**Instructions for the task**
Look for "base" in the listing below. Gather each line that contains it.

**Provided material**
━━━━━━━━━━━━━━━━━━━━

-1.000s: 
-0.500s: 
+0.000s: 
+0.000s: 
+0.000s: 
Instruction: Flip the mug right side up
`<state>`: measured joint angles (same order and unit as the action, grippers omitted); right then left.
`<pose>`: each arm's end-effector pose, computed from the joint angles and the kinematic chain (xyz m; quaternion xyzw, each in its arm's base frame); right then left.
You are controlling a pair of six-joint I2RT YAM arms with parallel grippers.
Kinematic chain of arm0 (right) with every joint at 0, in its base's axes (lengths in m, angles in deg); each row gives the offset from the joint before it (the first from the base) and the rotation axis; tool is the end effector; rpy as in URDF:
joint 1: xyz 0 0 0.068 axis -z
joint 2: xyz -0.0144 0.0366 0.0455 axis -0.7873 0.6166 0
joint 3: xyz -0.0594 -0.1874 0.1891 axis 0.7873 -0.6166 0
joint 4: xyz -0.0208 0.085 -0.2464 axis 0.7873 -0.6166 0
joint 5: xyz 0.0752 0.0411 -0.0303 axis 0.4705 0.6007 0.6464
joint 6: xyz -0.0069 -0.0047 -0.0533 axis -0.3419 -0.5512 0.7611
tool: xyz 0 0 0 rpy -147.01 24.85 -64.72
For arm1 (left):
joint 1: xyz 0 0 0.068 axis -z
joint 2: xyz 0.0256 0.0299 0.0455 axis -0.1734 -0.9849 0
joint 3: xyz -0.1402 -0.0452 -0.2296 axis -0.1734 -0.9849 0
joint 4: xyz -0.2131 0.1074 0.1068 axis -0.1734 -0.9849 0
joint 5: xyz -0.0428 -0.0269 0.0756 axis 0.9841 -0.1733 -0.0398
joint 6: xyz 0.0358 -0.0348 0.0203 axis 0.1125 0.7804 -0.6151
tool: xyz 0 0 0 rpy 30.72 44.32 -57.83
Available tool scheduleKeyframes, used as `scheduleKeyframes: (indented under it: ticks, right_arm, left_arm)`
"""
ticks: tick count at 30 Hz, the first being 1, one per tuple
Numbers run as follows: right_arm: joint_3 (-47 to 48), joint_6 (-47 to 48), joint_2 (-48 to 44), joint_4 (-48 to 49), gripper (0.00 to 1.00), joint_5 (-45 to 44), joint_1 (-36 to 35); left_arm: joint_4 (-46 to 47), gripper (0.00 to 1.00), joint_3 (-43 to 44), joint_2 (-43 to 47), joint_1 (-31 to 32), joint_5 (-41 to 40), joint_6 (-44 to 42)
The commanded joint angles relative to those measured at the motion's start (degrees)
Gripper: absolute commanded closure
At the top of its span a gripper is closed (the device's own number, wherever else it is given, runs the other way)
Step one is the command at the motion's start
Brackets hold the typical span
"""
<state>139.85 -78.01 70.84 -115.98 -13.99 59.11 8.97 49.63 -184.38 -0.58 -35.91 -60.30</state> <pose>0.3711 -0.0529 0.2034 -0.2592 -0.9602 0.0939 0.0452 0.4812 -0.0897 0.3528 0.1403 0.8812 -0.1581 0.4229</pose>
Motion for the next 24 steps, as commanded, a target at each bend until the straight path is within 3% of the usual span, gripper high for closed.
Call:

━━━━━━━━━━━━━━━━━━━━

**Result of the task**
`<pose>`: each arm's end-effector pose, computed from the joint angles and the kinematic chain (xyz m; quaternion xyzw, each in its arm's base frame); right then left.
Kinematic chain of arm0 (right) with every joint at 0, in its base's axes (lengths in m, angles in deg); each row gives the offset from the joint before it (the first from the base) and the rotation axis; tool is the end effector; rpy as in URDF:

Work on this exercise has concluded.